Edit

Scrape websites using the sitemap

The sitemap.xml file is a jackpot for every web scraper. Take advantage of this and learn a much easier way to extract data from websites using the Apify SDK.

Let's say we want to scrape a database of craft beers (brewbound.com) before the summer season starts. If we are lucky, the website will contain a sitemap at https://www.brewbound.com/sitemap.xml.

Check out out Sitemap Sniffer tool, which can discover sitemaps in hidden locations.

The sitemap

The sitemap is usually located at the path /sitemap.xml. It is always worth trying that URL, as it is rarely linked anywhere on the site. It usually contains a list of all pages in XML format.

<?xml version="1.0" encoding="UTF-8"?>
<urlset xmlns="http://www.sitemaps.org/schemas/sitemap/0.9">
    <url>
        <loc>http://www.brewbound.com/advertise</loc>
        <lastmod>2015-03-19</lastmod>
        <changefreq>daily</changefreq>
    </url>
    <url>
    ...

The URLs of breweries are in the form

http://www.brewbound.com/breweries/[BREWERY_NAME]

and the URLs of craft beers are in the form

http://www.brewbound.com/breweries/[BREWERY_NAME]/[BEER_NAME]

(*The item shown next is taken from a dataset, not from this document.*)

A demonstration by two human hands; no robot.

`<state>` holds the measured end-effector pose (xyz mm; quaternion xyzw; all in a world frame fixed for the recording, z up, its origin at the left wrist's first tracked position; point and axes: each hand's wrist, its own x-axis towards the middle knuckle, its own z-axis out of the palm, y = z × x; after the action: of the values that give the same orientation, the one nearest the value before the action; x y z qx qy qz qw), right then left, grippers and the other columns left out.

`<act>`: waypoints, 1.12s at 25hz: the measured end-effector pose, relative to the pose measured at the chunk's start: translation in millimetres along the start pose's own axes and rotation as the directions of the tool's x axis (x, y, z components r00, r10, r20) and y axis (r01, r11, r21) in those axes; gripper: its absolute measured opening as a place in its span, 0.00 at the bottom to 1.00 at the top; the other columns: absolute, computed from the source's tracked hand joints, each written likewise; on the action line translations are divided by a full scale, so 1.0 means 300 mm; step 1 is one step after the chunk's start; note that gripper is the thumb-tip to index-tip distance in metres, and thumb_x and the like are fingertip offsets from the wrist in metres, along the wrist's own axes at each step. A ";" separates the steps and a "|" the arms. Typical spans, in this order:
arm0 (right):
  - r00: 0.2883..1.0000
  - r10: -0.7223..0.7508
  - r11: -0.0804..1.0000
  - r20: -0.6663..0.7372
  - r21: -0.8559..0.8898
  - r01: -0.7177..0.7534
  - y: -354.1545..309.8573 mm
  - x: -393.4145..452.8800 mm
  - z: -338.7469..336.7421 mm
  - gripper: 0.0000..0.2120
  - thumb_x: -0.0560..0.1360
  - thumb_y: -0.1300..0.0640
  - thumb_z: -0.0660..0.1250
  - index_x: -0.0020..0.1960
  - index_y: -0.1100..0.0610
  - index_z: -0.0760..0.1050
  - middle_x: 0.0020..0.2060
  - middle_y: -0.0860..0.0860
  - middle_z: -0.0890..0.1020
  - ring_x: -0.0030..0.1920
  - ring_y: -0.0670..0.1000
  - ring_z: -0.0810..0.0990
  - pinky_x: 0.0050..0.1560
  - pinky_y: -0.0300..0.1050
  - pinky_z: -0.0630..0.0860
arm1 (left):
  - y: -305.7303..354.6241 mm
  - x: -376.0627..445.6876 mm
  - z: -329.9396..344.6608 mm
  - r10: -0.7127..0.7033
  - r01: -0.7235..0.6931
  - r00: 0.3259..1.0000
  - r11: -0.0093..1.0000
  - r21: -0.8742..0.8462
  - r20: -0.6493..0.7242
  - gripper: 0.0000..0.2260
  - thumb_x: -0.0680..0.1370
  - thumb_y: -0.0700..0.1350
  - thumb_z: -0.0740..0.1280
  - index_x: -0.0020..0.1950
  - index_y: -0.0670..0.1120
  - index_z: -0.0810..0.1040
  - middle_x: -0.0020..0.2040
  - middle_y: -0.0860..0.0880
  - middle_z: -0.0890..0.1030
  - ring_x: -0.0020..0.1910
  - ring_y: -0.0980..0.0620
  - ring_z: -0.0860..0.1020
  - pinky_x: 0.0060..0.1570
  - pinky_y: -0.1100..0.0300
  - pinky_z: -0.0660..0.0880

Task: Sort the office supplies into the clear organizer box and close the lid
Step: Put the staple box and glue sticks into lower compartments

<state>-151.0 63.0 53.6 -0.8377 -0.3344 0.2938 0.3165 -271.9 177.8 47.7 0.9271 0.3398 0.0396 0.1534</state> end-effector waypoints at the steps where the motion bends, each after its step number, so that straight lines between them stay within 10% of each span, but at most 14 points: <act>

They can be matched with the following regular expression (regex).

/http(s)?:\/\/www\.brewbound\.com\/breweries\/[^\/]+\/[^\/<]+/gm

Note the two parts of the regular expression [^\/<] containing <. This is because we want to exclude the </loc> tag, which closes each URL.

Using the sitemap in Apify SDK

Our web scraping and automation library is well-suited for scraping with sitemaps.

First, let's import the beer URLs from the sitemap to RequestList using our regular expression to match only the (craft!) beer URLs and not pages of breweries, contact page, etc.

const requestList = await new Apify.RequestList({
    sources: [{
        requestsFromUrl: 'https://www.brewbound.com/sitemap.xml',
        regex: /http(s)?:\/\/www\.brewbound\.com\/breweries\/[^\/]+\/[^\/<]+/gm,
    }],
});

await requestList.initialize();

Now, let's use PuppeteerCrawler to scrape the created RequestList with Puppeteer and push it to the final dataset.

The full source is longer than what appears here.